WHAT THE TASK ASKS: Go through the lines below and copy any that hold the string "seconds".

DATA RECORDS:
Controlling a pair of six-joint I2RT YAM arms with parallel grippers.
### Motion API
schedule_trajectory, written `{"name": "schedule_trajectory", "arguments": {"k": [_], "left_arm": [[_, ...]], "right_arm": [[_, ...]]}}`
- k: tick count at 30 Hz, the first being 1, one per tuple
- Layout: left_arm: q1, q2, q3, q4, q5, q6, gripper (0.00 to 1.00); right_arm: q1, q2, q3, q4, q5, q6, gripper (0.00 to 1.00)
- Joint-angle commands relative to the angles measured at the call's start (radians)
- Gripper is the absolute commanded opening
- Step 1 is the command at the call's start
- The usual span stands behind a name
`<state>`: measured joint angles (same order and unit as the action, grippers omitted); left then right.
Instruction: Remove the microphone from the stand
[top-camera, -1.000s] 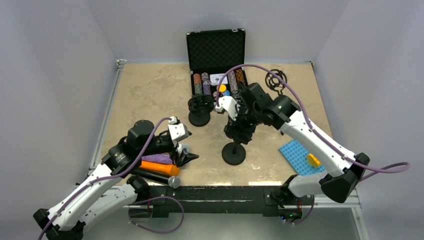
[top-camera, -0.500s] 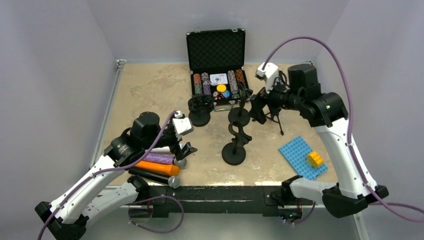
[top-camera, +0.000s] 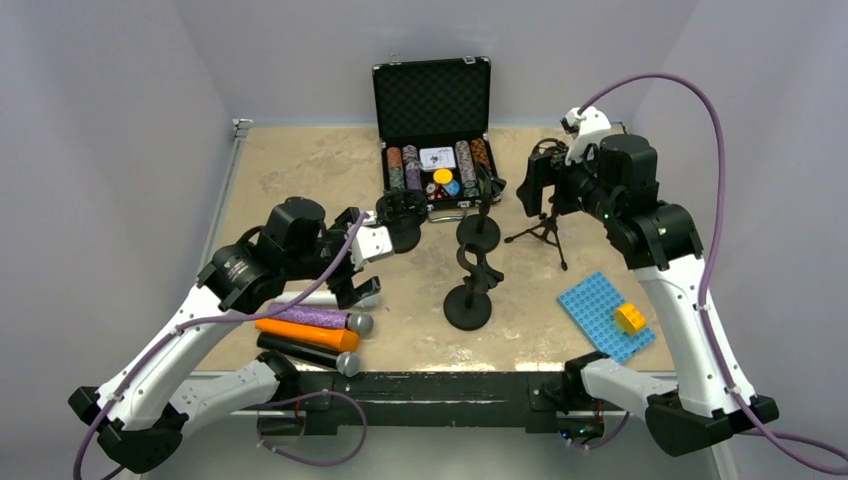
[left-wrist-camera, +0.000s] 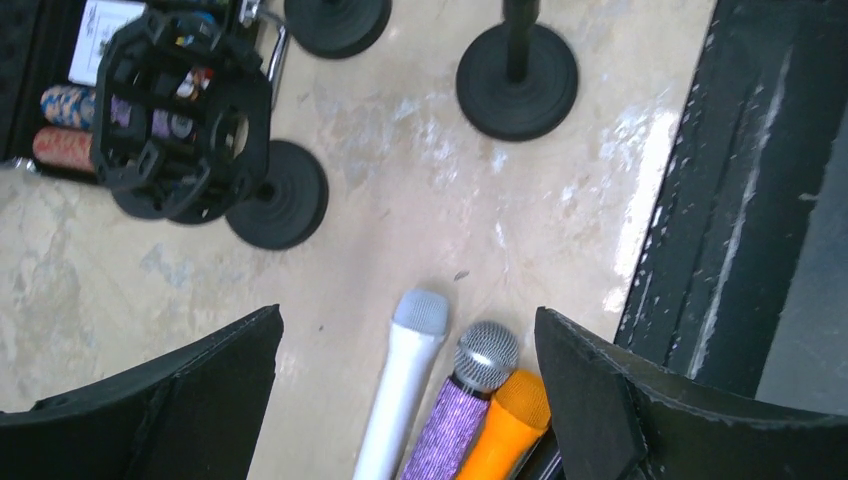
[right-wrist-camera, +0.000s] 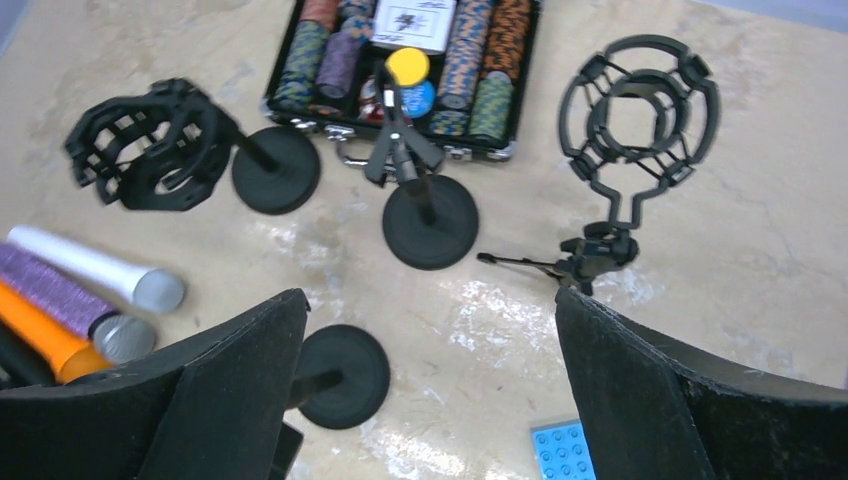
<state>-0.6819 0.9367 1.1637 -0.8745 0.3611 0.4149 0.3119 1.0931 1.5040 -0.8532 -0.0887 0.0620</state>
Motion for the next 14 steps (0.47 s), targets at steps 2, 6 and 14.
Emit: {"name": "schedule_trajectory", "arguments": {"k": [2,6,14], "left_arm": [[0.029,-0.021,0.031,-0.043,-0.259,-0.001,1.0],[0.144,-0.032,0.023,0.03,-0.445,-0.276,1.0],[0.219,-0.088,0.042,0.164,-0.525,-0.354,1.0]], "right_arm": [[-0.004,-0.022,-0.023,0.09,0.198,0.084,0.99],[-0.004,-0.04,-0.052,0.119,0.23,0.052,0.99],[-0.003,-0.073,0.05,0.102,0.259,0.019,0.99]]}}
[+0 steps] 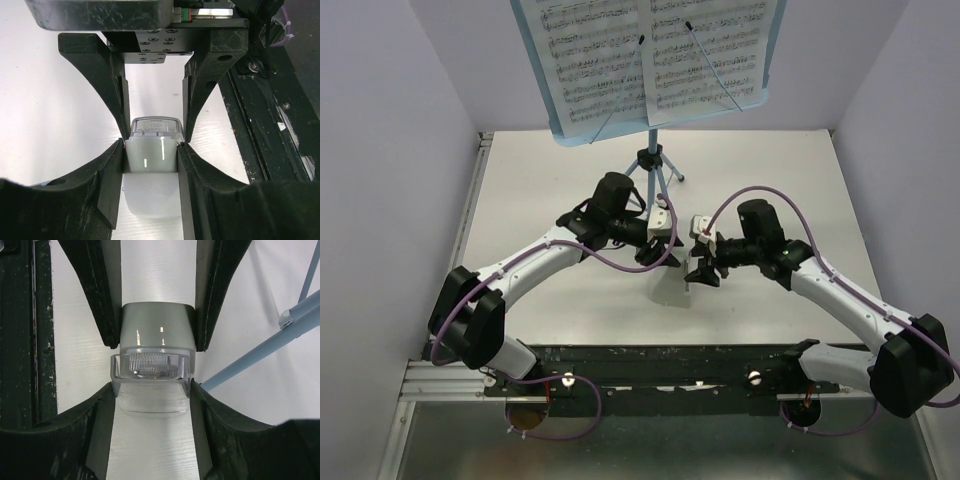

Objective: Pack up the instrument practice props

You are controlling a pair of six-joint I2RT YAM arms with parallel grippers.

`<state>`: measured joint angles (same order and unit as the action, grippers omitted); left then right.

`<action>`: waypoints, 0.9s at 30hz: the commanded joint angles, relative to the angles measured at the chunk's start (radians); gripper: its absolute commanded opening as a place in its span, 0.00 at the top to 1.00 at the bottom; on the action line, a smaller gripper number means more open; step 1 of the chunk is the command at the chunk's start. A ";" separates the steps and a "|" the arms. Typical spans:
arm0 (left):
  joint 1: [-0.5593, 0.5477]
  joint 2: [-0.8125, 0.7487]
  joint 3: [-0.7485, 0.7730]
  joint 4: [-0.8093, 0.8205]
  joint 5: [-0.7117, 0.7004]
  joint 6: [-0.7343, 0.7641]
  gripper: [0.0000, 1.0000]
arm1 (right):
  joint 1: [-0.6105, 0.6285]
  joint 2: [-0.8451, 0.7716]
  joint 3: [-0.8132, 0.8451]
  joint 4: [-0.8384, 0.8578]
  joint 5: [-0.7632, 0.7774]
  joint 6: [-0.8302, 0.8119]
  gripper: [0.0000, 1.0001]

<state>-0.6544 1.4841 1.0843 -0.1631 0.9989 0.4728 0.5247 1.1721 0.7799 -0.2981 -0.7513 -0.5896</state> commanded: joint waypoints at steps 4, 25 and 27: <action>0.006 0.045 -0.043 -0.030 -0.152 -0.019 1.00 | 0.032 0.055 -0.036 0.039 -0.068 0.039 1.00; 0.029 0.062 -0.020 -0.035 -0.111 0.033 0.98 | 0.064 0.144 0.067 -0.116 -0.013 -0.104 1.00; 0.032 0.054 -0.021 -0.035 -0.114 0.035 0.98 | 0.064 0.141 0.067 -0.116 -0.008 -0.098 0.94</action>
<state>-0.6327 1.4868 1.0904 -0.1806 1.0142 0.4919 0.5369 1.2644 0.8658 -0.3603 -0.7486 -0.6552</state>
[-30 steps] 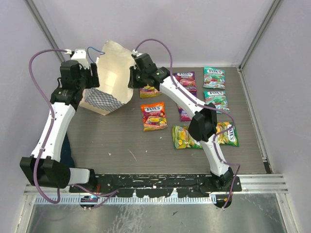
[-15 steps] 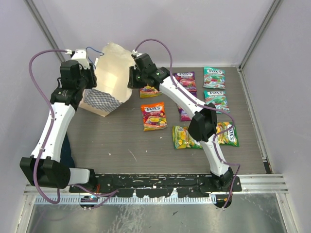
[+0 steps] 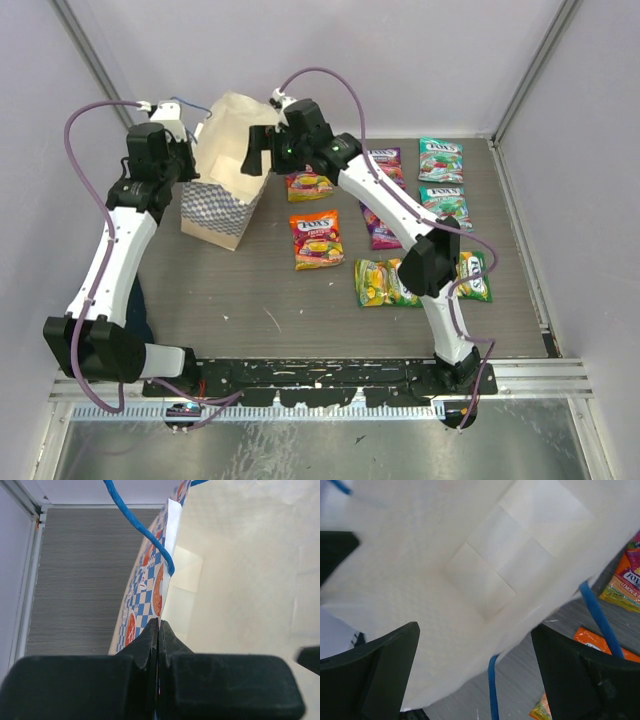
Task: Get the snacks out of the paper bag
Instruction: Adjust the paper bag at the center of the board.
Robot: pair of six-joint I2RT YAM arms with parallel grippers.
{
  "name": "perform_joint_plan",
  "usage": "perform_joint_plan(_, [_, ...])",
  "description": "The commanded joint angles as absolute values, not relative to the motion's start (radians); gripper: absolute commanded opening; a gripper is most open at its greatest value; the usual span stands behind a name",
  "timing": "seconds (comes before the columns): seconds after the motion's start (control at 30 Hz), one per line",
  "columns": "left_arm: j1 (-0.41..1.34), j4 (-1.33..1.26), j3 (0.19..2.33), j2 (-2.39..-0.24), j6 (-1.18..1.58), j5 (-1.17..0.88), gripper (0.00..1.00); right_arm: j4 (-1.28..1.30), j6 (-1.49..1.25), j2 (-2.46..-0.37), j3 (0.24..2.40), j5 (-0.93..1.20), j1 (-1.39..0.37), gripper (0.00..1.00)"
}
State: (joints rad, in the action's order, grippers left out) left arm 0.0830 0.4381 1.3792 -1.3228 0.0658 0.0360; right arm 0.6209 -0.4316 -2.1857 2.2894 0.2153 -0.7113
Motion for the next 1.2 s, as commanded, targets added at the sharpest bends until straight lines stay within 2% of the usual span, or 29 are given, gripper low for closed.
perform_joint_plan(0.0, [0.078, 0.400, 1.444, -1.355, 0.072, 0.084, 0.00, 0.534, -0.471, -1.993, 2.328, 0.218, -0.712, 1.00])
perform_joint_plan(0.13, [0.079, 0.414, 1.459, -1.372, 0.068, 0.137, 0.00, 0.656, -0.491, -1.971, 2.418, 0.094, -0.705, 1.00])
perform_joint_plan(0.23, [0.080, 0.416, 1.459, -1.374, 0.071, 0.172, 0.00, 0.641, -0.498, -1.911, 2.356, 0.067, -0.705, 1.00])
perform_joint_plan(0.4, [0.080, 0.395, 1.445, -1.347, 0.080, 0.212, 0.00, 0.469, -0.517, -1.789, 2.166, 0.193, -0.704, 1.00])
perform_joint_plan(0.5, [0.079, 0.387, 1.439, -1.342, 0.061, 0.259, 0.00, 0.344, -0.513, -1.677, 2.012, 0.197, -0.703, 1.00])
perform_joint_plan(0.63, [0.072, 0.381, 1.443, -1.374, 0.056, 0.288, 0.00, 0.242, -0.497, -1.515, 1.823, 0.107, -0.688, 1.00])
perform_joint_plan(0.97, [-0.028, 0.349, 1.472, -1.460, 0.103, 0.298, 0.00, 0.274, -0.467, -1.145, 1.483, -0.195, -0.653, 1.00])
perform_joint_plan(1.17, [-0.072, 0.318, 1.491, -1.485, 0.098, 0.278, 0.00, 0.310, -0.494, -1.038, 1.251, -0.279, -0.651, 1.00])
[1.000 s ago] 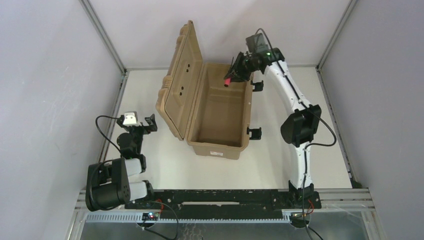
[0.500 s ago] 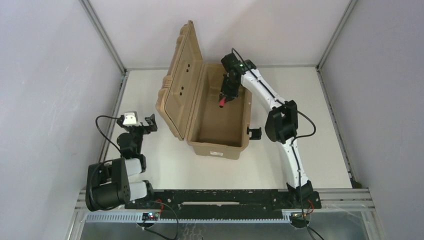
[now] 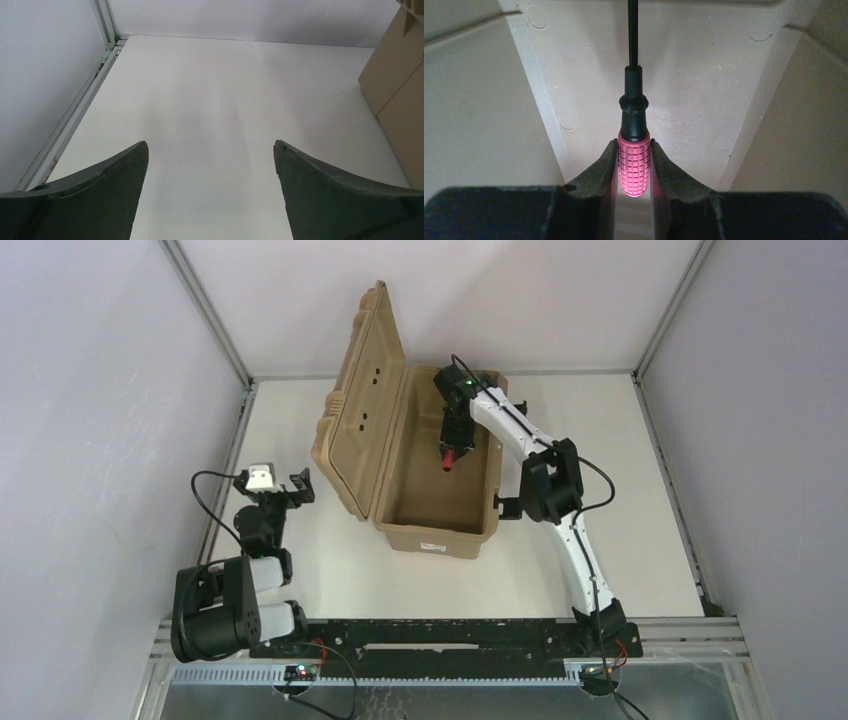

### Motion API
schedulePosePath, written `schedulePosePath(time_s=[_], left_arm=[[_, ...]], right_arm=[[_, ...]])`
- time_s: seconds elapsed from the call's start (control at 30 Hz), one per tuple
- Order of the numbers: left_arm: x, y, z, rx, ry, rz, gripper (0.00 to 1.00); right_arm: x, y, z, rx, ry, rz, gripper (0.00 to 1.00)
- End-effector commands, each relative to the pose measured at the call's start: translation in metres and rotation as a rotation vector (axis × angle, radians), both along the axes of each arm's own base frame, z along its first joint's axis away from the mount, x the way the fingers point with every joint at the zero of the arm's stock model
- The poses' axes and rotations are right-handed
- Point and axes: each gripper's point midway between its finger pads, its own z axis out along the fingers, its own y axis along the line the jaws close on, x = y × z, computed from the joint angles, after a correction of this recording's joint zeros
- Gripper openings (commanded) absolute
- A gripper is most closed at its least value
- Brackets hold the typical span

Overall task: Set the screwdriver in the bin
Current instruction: Place the screwdriver in the bin.

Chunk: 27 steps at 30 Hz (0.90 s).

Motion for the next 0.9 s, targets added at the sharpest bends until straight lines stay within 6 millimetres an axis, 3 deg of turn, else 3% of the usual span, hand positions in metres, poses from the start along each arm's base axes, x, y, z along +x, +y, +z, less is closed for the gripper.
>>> schedulePosePath(time_s=[0.0, 0.37, 0.53, 0.87], left_arm=[[-0.003, -0.001, 0.005, -0.004, -0.026, -0.002, 1.0], [-0.002, -0.001, 0.005, -0.004, -0.026, -0.001, 1.0], [-0.003, -0.001, 0.004, -0.004, -0.025, 0.0, 1.0], [-0.002, -0.001, 0.005, -0.004, -0.026, -0.002, 1.0]], right_arm=[[-0.005, 0.001, -0.012, -0.038, 0.007, 0.037, 0.08], [-0.016, 0.001, -0.043, -0.077, 0.061, 0.075, 0.09], [-0.018, 0.0, -0.049, -0.084, 0.072, 0.077, 0.12], [-0.014, -0.001, -0.038, -0.069, 0.055, 0.067, 0.37]])
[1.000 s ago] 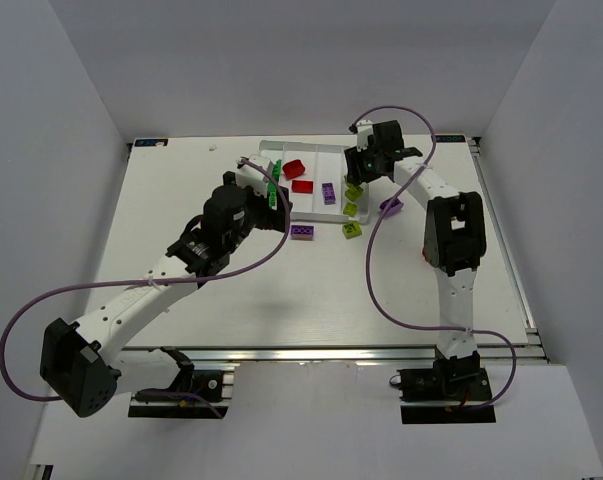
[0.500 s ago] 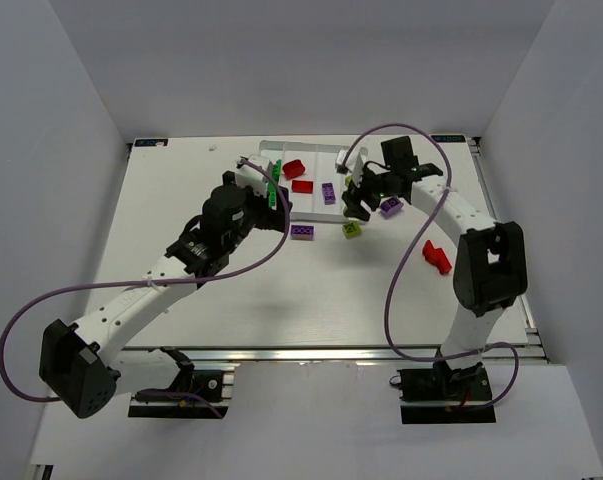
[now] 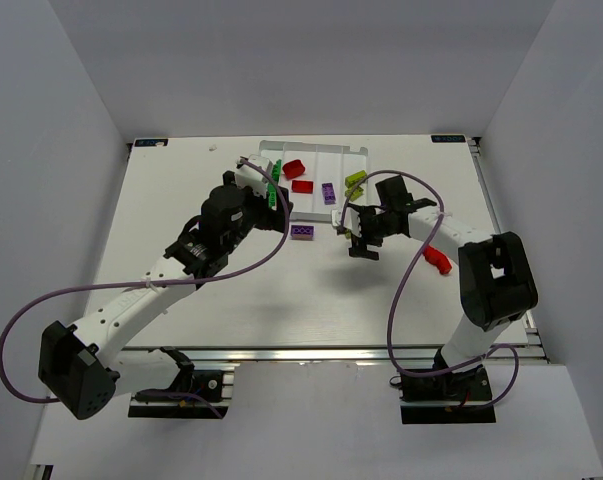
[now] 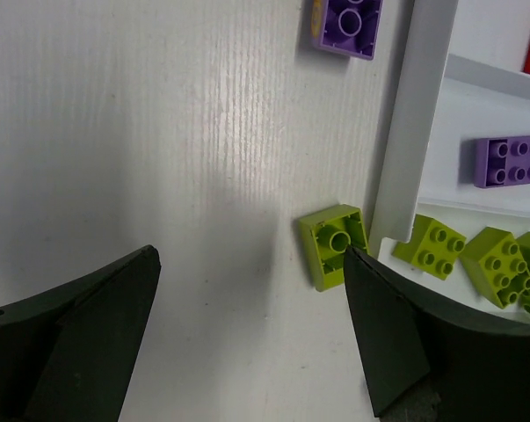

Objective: Sort the legos into containers by color

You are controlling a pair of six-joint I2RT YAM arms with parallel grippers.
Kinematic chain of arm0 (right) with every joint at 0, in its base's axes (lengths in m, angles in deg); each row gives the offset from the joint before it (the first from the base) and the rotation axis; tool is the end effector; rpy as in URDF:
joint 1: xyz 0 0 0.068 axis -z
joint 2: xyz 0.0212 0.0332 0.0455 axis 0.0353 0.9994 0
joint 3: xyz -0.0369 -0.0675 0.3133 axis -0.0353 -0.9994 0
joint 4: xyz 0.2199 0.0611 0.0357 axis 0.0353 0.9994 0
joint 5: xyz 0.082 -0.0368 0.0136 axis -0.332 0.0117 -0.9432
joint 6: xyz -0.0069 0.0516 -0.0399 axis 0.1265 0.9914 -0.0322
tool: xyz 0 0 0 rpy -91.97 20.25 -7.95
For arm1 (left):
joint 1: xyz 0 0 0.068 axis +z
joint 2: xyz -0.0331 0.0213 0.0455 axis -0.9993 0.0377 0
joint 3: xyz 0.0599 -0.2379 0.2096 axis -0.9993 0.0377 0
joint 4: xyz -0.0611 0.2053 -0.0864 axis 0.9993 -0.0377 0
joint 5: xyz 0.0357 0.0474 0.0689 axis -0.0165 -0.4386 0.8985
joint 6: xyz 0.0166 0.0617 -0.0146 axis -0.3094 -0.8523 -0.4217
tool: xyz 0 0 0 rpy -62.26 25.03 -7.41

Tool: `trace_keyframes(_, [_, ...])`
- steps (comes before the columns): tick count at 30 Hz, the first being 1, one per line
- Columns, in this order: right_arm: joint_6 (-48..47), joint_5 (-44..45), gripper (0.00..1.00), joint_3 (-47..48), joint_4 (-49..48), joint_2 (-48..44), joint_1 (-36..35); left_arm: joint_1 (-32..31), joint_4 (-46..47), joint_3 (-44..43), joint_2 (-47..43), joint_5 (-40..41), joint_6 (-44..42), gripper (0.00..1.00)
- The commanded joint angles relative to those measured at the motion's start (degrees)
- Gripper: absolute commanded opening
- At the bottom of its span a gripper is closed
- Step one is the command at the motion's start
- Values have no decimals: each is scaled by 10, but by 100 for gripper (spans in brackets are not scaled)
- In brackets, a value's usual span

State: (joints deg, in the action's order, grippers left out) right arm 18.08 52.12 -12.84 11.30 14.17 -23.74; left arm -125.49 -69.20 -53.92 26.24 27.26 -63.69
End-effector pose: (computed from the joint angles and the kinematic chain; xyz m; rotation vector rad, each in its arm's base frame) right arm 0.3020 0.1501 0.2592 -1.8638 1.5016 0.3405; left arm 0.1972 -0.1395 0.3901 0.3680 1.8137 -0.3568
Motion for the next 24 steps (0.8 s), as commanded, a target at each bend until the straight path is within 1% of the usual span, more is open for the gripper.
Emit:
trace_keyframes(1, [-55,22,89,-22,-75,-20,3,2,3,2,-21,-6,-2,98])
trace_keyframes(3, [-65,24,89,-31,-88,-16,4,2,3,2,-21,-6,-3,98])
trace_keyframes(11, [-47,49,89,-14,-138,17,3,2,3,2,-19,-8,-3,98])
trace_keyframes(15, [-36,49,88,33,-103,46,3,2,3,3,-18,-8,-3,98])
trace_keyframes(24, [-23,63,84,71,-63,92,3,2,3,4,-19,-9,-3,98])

EXERCISE SOLUTION:
  "timing": "seconds (comes before the columns): seconds after the motion's start (control at 30 Hz), one per line",
- time_s: seconds elapsed from the call's start (control at 30 Hz), one per tuple

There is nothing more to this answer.